Но вскоре Петьке стало намного легче. Его неожиданно успокоила грудастая стюардесса. Мило заворковав о чем-то на английском, она протянула Тимченко белый квадратик бумаги. Он так и назывался: «Белая карточка». А может, и по-другому — так назвал карточку старик с грустными голубыми глазами, полулежавший справа от Тимченко у окна. «Надо заполнить. Иначе офицер не пустит», — сказал он. Какой офицер, куда не пустит?.. Тимченко послушно заполнил под диктовку карточку, вписывая латинские буквы в графы, которые указывал длинным медным ногтем на мизинце левой руки старик. Стюардесса вновь заворковала — грудь ее вздымалась, казалось, в такт каждому ее слову. Елядя на колышущиеся сокровища стюардессы, Тимченко и успокоился. Успокоился и неожиданно для самого себя решил больше ничему не удивляться.

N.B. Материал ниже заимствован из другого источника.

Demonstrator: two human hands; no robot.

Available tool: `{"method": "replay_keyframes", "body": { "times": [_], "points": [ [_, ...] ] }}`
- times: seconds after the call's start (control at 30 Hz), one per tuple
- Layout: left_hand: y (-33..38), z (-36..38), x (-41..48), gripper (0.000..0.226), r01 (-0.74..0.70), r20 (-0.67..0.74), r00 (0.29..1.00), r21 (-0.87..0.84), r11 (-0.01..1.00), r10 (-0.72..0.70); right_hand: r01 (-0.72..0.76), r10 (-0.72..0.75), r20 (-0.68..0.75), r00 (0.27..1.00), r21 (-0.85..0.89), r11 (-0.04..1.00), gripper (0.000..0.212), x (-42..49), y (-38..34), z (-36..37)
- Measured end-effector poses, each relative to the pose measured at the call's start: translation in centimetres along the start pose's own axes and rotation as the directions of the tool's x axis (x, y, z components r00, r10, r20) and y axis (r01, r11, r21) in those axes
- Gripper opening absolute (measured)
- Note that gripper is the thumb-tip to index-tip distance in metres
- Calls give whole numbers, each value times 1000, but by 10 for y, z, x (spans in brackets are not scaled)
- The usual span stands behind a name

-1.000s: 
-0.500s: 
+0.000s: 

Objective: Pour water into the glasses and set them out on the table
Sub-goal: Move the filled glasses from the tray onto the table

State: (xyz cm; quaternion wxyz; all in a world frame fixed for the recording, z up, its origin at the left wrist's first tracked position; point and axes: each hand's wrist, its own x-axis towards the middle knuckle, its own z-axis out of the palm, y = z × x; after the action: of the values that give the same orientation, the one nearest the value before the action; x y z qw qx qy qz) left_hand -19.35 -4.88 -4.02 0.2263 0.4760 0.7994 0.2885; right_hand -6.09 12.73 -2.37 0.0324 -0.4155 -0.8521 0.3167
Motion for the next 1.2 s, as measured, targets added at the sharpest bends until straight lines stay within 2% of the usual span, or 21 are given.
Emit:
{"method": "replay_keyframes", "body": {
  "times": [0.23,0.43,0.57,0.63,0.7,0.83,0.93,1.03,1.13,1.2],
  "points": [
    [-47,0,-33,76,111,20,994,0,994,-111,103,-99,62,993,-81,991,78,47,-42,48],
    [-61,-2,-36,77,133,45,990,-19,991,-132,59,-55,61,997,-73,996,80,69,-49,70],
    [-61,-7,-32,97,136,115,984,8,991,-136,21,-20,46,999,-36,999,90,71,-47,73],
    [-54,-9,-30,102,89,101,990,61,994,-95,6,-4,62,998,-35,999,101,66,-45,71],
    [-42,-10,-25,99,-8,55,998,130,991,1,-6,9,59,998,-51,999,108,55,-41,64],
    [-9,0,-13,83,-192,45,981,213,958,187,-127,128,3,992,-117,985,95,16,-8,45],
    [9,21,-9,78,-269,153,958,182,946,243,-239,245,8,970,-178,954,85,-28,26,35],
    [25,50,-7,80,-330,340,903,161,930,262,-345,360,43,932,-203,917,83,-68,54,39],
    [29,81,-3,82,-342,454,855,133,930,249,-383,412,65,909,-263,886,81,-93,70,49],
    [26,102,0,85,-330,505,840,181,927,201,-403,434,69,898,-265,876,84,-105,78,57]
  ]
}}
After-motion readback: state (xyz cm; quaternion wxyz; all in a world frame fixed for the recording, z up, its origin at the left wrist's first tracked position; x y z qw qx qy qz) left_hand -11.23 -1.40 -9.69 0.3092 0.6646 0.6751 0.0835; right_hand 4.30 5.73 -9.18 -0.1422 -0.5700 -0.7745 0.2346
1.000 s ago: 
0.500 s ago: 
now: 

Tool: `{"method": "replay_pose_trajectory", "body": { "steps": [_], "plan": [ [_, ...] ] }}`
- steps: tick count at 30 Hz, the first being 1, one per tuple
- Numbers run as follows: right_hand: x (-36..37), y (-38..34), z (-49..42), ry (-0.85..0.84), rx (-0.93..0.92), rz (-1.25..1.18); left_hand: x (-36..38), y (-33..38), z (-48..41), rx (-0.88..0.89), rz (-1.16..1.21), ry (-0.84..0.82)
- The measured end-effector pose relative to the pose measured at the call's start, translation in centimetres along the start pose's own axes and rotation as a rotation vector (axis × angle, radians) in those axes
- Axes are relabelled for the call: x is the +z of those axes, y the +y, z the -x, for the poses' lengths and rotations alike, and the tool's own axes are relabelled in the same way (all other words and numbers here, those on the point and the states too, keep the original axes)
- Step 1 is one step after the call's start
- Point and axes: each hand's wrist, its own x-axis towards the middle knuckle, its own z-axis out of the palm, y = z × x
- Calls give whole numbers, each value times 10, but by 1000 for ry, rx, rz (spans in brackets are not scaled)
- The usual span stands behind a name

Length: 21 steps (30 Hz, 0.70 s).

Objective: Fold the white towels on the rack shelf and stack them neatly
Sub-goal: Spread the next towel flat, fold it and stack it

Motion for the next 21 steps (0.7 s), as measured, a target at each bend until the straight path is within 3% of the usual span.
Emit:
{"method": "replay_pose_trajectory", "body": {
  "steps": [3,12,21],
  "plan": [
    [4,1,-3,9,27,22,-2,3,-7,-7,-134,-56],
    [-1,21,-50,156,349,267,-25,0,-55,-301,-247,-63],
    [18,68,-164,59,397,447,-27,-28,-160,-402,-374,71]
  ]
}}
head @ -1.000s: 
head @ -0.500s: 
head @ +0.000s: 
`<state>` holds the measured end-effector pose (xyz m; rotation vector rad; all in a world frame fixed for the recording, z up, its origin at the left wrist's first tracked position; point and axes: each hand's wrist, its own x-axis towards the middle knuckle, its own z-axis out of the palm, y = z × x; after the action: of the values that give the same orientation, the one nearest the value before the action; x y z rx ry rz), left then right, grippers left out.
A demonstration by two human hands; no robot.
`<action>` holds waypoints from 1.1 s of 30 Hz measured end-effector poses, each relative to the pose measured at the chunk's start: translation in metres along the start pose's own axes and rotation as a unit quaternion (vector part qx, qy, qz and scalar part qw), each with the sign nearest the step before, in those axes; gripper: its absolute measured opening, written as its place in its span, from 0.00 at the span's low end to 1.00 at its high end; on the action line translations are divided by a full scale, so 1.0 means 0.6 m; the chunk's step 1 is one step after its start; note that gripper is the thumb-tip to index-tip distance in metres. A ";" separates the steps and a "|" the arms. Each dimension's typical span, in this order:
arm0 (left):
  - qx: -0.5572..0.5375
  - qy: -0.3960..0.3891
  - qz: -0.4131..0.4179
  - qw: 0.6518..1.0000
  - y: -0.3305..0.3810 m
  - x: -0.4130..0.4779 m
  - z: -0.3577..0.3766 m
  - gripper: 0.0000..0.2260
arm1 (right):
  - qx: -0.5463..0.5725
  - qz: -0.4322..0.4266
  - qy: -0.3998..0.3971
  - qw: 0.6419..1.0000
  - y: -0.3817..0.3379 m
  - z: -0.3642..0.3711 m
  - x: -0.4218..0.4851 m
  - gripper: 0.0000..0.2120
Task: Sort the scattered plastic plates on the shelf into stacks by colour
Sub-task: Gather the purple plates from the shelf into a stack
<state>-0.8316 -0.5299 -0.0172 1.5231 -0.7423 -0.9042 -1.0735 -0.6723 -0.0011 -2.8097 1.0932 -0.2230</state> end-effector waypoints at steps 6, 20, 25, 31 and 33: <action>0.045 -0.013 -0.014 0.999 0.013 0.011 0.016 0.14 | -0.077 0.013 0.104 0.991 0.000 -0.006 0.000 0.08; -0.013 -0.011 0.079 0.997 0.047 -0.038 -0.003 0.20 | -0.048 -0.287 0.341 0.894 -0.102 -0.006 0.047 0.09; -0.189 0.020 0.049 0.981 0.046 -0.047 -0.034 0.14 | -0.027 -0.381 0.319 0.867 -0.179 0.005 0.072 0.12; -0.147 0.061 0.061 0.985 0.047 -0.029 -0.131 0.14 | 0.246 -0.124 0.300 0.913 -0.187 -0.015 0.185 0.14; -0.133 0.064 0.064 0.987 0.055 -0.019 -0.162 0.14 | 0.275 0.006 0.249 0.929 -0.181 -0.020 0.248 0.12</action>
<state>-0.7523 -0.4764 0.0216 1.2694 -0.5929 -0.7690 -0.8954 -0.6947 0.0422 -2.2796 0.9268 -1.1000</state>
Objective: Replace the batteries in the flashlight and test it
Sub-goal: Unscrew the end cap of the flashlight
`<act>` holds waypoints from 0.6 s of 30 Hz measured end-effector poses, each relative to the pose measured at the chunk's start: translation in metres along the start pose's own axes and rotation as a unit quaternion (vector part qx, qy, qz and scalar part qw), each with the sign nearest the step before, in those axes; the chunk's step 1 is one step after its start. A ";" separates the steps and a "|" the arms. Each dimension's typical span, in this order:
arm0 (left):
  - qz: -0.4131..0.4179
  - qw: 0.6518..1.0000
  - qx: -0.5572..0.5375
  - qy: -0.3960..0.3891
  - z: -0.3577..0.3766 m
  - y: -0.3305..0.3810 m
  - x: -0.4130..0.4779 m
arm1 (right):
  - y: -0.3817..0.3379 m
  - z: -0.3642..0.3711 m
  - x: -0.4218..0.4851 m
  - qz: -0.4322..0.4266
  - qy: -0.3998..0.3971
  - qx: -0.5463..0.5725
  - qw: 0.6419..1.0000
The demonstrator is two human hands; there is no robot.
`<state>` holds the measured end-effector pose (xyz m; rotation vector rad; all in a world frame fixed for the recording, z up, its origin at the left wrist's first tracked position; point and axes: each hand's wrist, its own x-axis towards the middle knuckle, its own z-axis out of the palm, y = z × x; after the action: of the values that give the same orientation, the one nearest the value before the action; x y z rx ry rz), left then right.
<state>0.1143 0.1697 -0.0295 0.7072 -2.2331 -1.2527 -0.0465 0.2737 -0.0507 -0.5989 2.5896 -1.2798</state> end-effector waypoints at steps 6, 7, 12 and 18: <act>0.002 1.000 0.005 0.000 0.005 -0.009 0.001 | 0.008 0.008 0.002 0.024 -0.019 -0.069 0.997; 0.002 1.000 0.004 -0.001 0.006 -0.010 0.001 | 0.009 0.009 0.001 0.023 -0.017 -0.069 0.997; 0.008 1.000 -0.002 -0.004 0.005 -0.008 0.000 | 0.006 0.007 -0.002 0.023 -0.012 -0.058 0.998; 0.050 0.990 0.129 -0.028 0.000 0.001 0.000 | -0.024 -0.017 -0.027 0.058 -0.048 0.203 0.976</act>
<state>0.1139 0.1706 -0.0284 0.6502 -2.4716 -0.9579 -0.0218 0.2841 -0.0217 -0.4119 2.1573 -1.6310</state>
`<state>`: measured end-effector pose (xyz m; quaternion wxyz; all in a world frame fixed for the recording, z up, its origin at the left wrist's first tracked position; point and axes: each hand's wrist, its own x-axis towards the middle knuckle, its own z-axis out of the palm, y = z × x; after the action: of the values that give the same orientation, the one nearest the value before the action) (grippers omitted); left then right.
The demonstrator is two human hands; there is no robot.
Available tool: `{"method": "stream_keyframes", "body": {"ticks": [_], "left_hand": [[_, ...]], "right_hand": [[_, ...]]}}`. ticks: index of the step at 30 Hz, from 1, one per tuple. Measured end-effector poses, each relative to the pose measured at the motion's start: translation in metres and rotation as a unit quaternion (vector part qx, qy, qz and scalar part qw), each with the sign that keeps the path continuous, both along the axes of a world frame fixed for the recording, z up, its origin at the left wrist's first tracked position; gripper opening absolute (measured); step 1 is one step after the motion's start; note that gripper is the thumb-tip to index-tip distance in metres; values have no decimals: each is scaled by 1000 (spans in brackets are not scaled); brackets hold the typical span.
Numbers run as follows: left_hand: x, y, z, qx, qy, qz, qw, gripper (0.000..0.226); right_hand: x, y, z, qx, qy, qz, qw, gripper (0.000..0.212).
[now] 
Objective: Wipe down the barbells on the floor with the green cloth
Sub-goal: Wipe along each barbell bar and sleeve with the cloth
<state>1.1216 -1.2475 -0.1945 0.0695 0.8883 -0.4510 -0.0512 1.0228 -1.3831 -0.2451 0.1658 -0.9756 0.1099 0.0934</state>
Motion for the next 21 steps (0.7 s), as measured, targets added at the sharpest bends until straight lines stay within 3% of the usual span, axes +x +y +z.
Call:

Но потом-таки не выдержал и развеселился. Так, от пустяка. Просто — Тимченко проглотил слюну — сдобная стюардесса принесла ему завтрак: чашку кофе и чашку бульона, пахнущего сельдереем, два ломтика обескровленной ветчины и, наоборот, подрумяненные, будто загорелые, квадратные хлебцы. Вот эти, в общем-то, аппетитные хлебцы и развеселили Тимченко: напомнили ему его чудо-бутерброды с черноземом.